Ao lado do castro foi instalado um coberto, com telhados de zinco, que serve de curral para várias dezenas de cabeças de gado bovino.

A situação é conhecida pela direcção do Parque Natural de Montesinho, que há cerca de três anos denunciou o caso ao Instituto Português do Património (IPA). A Câmara Municipal também conhece o assunto. O próprio proprietário das vacas e do terreno admite ter sido alvo de uma contra-ordenação, no valor de mais de 500 euros, por estar a realizar uma construção sem licenciamento. Ainda assim a construção seguiu em frente e mantém-se no local desde aquela época.
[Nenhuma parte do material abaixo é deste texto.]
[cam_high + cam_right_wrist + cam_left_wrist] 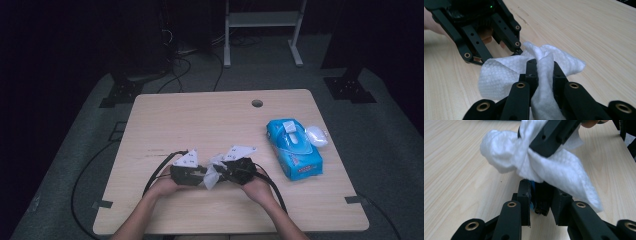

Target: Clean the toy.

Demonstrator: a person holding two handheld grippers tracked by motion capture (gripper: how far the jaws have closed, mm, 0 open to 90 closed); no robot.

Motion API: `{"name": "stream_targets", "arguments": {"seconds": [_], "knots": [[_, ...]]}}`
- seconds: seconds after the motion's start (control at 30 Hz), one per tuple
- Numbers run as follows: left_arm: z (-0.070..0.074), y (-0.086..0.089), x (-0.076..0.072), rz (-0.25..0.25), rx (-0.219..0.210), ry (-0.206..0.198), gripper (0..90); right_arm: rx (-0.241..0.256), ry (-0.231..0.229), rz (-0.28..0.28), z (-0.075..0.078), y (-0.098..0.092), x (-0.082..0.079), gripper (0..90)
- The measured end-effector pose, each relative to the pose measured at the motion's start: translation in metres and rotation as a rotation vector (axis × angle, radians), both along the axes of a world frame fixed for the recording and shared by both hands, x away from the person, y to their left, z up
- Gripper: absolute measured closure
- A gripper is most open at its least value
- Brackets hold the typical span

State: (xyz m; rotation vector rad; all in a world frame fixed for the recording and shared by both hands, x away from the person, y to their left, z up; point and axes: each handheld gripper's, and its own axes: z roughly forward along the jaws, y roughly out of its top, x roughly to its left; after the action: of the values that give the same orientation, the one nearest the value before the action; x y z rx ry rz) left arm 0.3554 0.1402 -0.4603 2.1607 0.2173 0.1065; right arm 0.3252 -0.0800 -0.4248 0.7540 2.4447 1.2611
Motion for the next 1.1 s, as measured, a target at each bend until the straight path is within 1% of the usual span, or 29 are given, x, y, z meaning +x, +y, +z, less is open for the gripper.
{"name": "stream_targets", "arguments": {"seconds": [0.03, 0.07, 0.1, 0.17, 0.23, 0.27, 0.3, 0.33, 0.37, 0.4, 0.43, 0.5, 0.57, 0.6, 0.63, 0.67, 0.77, 0.87, 0.93, 1.0, 1.07, 1.1], "knots": [[0.0, 0.0, 0.0, 0.0, 0.0, 0.0, 71.9, 0.0, 0.0, 0.0, 0.0, 0.0, 0.0, 80.3], [0.0, 0.002, 0.0, 0.001, 0.0, 0.003, 71.9, 0.0, -0.003, -0.004, 0.001, -0.005, 0.001, 80.2], [0.0, 0.003, 0.001, 0.0, 0.002, 0.003, 71.9, -0.018, -0.009, -0.018, 0.002, -0.009, 0.001, 80.2], [0.0, 0.005, 0.002, 0.002, 0.004, -0.001, 72.0, -0.024, -0.002, -0.053, 0.001, -0.023, 0.003, 80.3], [0.0, 0.006, 0.002, 0.002, 0.006, 0.0, 72.1, -0.003, 0.008, -0.086, 0.0, -0.036, 0.005, 80.3], [0.0, 0.006, 0.002, 0.002, 0.005, 0.0, 72.1, 0.005, 0.011, -0.111, -0.001, -0.044, 0.006, 80.3], [0.0, 0.005, 0.003, 0.002, 0.004, -0.001, 72.0, 0.008, 0.013, -0.119, -0.001, -0.047, 0.006, 80.3], [0.0, 0.005, 0.002, 0.005, 0.005, 0.001, 71.8, 0.022, 0.013, -0.122, -0.002, -0.049, 0.005, 80.3], [0.001, 0.005, 0.003, 0.007, 0.006, 0.005, 71.5, 0.022, 0.01, -0.125, -0.002, -0.049, 0.005, 80.3], [0.0, 0.004, 0.003, 0.006, -0.003, 0.015, 71.0, 0.02, 0.004, -0.132, -0.003, -0.048, 0.004, 80.3], [0.001, 0.004, 0.003, 0.006, -0.014, 0.017, 69.5, 0.022, -0.001, -0.133, -0.003, -0.046, 0.003, 80.4], [0.002, 0.002, 0.002, 0.001, -0.011, 0.008, 64.3, 0.029, 0.002, -0.126, -0.004, -0.044, 0.002, 80.4], [0.004, -0.002, 0.0, 0.008, 0.003, -0.013, 61.7, 0.024, -0.006, -0.127, -0.004, -0.041, 0.001, 80.5], [0.004, -0.002, 0.0, 0.008, 0.003, -0.013, 61.7, 0.024, -0.006, -0.127, -0.004, -0.041, 0.001, 80.5], [0.005, -0.005, 0.0, 0.013, 0.013, -0.032, 61.7, 0.026, 0.001, -0.125, -0.004, -0.036, 0.0, 80.5], [0.005, -0.006, -0.001, 0.017, 0.012, -0.035, 61.8, 0.023, -0.001, -0.119, -0.003, -0.033, 0.0, 80.5], [0.006, -0.007, -0.002, 0.023, 0.028, -0.049, 61.8, 0.026, -0.001, -0.088, -0.004, -0.023, -0.003, 80.5], [0.007, -0.006, -0.003, 0.019, 0.04, -0.075, 63.0, 0.022, -0.01, -0.069, -0.004, -0.015, -0.004, 80.4], [0.007, -0.004, -0.004, 0.018, 0.044, -0.086, 63.9, 0.022, -0.005, -0.063, -0.004, -0.017, -0.004, 80.5], [0.007, -0.003, -0.003, 0.016, 0.045, -0.086, 64.4, 0.008, -0.01, -0.065, -0.002, -0.023, -0.004, 80.5], [0.007, -0.004, -0.003, 0.016, 0.045, -0.087, 64.5, 0.008, -0.009, -0.078, -0.002, -0.03, -0.004, 80.5], [0.007, -0.004, -0.003, 0.017, 0.043, -0.085, 64.4, -0.002, -0.011, -0.091, -0.001, -0.036, -0.004, 80.5]]}}
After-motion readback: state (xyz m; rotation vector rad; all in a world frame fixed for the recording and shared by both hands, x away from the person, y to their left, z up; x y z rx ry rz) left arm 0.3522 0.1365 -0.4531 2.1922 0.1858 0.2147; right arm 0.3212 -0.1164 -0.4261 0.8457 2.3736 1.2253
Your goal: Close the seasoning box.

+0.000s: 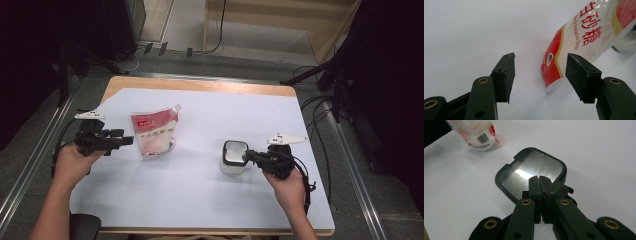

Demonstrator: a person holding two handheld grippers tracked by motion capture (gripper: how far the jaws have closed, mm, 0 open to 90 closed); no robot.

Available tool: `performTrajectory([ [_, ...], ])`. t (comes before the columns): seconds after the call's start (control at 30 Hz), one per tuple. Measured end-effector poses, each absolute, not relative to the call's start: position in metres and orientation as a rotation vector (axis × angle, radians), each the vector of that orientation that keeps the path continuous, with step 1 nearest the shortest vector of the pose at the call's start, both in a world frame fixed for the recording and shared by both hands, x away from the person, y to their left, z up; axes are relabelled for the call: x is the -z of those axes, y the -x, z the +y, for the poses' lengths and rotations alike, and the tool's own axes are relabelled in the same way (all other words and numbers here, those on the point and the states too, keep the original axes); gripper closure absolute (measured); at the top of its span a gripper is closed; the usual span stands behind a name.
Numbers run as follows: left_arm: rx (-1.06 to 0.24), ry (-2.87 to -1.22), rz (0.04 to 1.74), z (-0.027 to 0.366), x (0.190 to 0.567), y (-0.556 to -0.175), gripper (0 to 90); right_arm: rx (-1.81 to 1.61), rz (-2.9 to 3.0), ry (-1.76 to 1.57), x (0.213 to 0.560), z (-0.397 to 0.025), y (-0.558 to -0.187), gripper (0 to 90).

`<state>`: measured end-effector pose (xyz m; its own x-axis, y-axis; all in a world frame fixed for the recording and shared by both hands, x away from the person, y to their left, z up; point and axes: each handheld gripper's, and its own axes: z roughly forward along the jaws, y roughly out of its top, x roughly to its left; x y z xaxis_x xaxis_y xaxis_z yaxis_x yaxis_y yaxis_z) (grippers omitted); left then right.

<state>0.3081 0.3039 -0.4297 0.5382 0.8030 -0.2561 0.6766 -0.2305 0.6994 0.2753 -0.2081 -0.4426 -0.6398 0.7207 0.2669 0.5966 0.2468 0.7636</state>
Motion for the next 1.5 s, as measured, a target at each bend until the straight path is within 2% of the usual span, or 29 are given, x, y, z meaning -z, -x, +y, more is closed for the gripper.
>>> performTrajectory([
  [0.27,-0.198,-1.978,1.199,0.303,0.431,-0.308,41.5,-1.349,2.343,-1.254,0.44,-0.209,-0.273,85.0],
  [0.63,-0.189,-1.976,1.205,0.303,0.431,-0.308,41.3,-1.372,2.247,-1.286,0.438,-0.227,-0.275,72.7],
  [0.8,-0.187,-1.98,1.206,0.303,0.432,-0.309,41.3,-1.372,2.232,-1.304,0.441,-0.234,-0.278,64.5],
  [0.9,-0.187,-1.985,1.202,0.303,0.432,-0.309,41.2,-1.384,2.195,-1.305,0.442,-0.238,-0.279,51.5],
  [1.03,-0.189,-1.989,1.205,0.303,0.432,-0.309,41.1,-1.372,2.151,-1.299,0.444,-0.247,-0.28,41.4],
  [1.5,-0.186,-1.984,1.217,0.304,0.433,-0.309,40.8,-1.272,2.131,-1.313,0.461,-0.27,-0.286,28.3],
])
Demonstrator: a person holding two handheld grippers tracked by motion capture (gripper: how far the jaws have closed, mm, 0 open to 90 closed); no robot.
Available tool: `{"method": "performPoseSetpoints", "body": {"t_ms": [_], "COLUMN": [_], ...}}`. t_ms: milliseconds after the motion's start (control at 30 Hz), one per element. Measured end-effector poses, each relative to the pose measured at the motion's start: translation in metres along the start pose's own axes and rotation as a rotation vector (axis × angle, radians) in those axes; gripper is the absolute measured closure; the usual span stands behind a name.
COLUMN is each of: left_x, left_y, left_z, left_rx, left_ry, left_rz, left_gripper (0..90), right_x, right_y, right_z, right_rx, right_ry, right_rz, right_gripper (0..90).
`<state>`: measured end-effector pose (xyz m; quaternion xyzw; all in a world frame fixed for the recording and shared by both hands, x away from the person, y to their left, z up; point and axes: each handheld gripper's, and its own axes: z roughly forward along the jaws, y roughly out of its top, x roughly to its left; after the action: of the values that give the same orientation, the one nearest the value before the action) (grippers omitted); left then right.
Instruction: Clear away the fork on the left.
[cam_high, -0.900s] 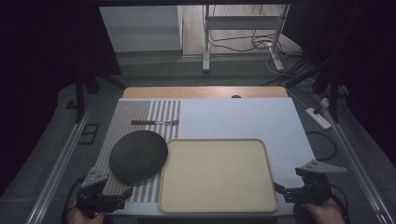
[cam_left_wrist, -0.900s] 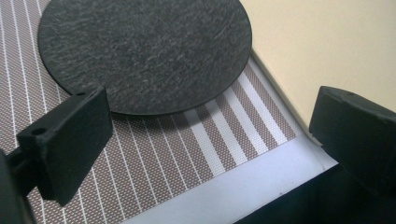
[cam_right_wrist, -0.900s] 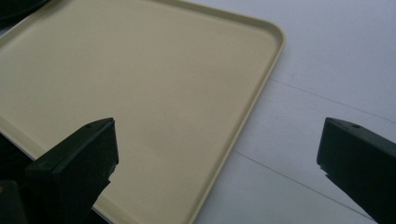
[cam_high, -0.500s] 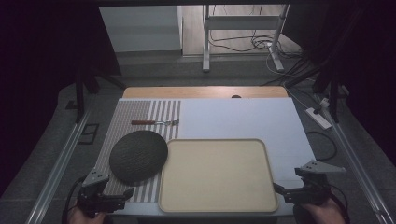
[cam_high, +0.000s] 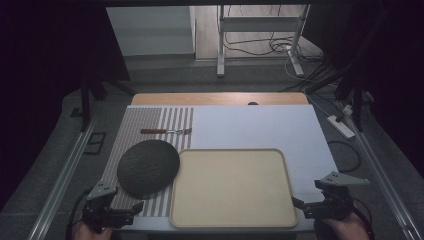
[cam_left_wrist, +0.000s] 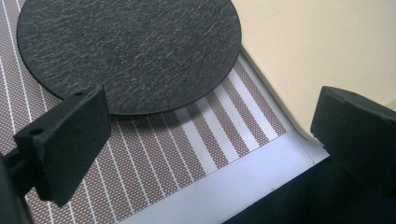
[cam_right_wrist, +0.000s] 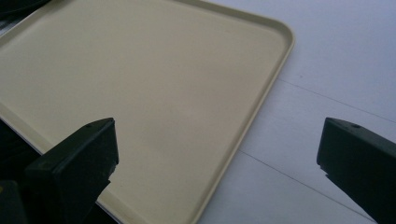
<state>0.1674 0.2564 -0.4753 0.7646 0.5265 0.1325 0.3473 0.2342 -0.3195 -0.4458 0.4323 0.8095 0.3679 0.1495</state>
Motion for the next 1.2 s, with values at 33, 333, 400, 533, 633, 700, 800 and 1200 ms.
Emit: {"method": "performPoseSetpoints", "body": {"t_ms": [33, 333, 400, 533, 633, 700, 800, 1200], "left_x": [0.0, -0.001, 0.0, 0.002, 0.003, 0.003, 0.005, 0.014], "left_y": [0.001, 0.007, 0.008, 0.009, 0.011, 0.012, 0.015, 0.024], "left_z": [0.0, 0.002, 0.003, 0.005, 0.007, 0.007, 0.008, 0.018], "left_rx": [-0.001, 0.012, 0.014, 0.021, 0.027, 0.029, 0.023, 0.039], "left_ry": [0.0, -0.004, -0.01, -0.024, -0.028, -0.025, -0.026, -0.058], "left_rz": [0.007, 0.034, 0.038, 0.04, 0.046, 0.05, 0.049, 0.055], "left_gripper": [0.0, 0.0, 0.0, 0.0, 0.0, 0.0, 0.0, 0.3], "right_x": [0.0, 0.001, 0.001, 0.001, 0.001, 0.001, 0.001, 0.001], "right_y": [0.0, 0.0, 0.0, 0.0, 0.0, 0.0, 0.0, 0.0], "right_z": [0.0, 0.001, 0.001, 0.0, 0.0, 0.001, 0.001, 0.001], "right_rx": [0.001, 0.006, 0.006, 0.005, 0.005, 0.005, 0.006, 0.01], "right_ry": [0.001, 0.003, 0.005, 0.006, 0.008, 0.008, 0.01, 0.015], "right_rz": [-0.002, -0.015, -0.014, -0.016, -0.017, -0.018, -0.019, -0.02], "right_gripper": [0.0, 0.0, 0.0, 0.0, 0.0, 0.0, 0.0, 0.0]}}
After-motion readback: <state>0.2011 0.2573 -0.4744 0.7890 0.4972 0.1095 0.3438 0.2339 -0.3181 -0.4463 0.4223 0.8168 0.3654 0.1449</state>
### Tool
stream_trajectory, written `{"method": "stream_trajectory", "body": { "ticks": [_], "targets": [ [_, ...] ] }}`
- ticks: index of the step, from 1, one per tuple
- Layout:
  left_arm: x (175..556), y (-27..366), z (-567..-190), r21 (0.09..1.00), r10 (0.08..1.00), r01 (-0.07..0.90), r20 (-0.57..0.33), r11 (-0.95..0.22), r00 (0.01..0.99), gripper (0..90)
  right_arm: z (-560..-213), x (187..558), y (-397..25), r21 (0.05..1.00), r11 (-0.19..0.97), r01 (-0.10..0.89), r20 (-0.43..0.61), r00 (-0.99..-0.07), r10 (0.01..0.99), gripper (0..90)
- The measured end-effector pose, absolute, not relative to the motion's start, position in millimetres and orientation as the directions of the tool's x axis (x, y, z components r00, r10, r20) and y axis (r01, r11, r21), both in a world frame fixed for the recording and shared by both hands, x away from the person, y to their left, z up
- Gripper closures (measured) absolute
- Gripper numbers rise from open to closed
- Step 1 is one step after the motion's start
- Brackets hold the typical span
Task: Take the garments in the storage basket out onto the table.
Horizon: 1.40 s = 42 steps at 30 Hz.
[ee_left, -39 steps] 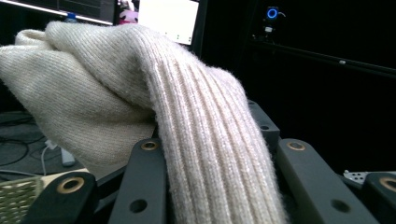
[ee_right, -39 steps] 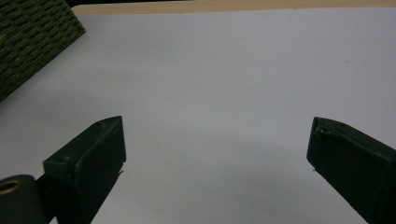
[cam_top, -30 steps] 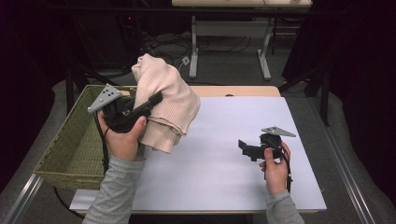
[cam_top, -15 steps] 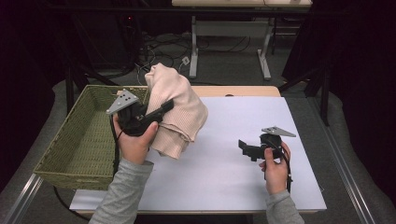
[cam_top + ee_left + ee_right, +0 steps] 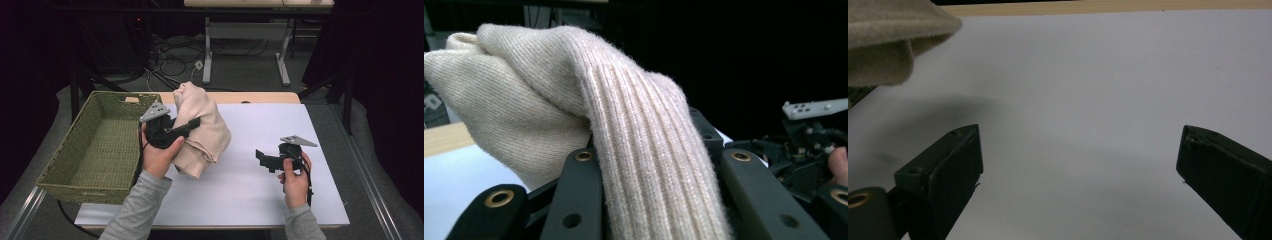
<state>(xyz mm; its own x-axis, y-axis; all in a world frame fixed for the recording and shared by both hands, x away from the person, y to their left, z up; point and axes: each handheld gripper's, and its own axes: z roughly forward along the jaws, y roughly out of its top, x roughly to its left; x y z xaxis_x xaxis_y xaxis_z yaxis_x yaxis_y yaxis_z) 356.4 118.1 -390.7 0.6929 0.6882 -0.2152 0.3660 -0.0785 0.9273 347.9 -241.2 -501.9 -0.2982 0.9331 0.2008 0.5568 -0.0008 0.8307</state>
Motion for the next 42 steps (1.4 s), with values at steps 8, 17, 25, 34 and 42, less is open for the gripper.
{"method": "stream_trajectory", "body": {
  "ticks": [8, 17, 25, 34, 42],
  "targets": [
    [363, 102, -409, 0.907, 0.675, 0.405, -0.23, -0.111, 0.701, 66.9, -500, 347, -242, 0.834, -0.002, 0.552, 0.199, -0.298, 0.933, 4.5],
    [368, 82, -427, 0.88, 0.654, 0.447, -0.245, -0.161, 0.716, 66.9, -499, 346, -245, 0.839, 0.0, 0.544, 0.194, -0.299, 0.934, 4.5],
    [373, 75, -439, 0.85, 0.648, 0.483, -0.25, -0.209, 0.719, 66.4, -499, 346, -245, 0.838, 0.002, 0.546, 0.193, -0.299, 0.935, 4.5],
    [375, 75, -449, 0.826, 0.65, 0.515, -0.265, -0.228, 0.712, 64.9, -500, 345, -243, 0.834, -0.003, 0.551, 0.197, -0.293, 0.935, 4.5],
    [376, 81, -458, 0.802, 0.658, 0.549, -0.284, -0.235, 0.697, 62.9, -501, 345, -241, 0.833, 0.005, 0.553, 0.192, -0.299, 0.935, 4.5]
  ]
}}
José Carlos Rodrigues diz que o caso está em tribunal e que aguarda uma decisão, afirmando que acatará o que as instancias judiciais determinarem. Aliás, diz estar disposto a chegar a um acordo, em troca de algumas contrapartidas, com as entidades competentes para retirar dali o curral.

O produtor de gado diz necessitar do espaço para apascentar os animais, cuja produção faz parte de um projecto instalado ao abrigo de fundos comunitários que tem a duração de cinco anos.

Segundo fonte do IPA o castro tem muito valor patrimonial e grande interesse histórico e arqueológico. Está implantado num esporão sobranceiro a um ribeiro que é afluente do rio Sabor e tem um sistema de defesa muralha, torreão, fosso e um perímetro sobrecircular.

Luís Pereira da delegação do IPA em Macedo de Cavaleiros, confirma que aquele organismo accionou os meios legais e que a autarquia actuou, mas que a situação se mantém pelo que numa segunda fase poderá avançar-se com um processo civil.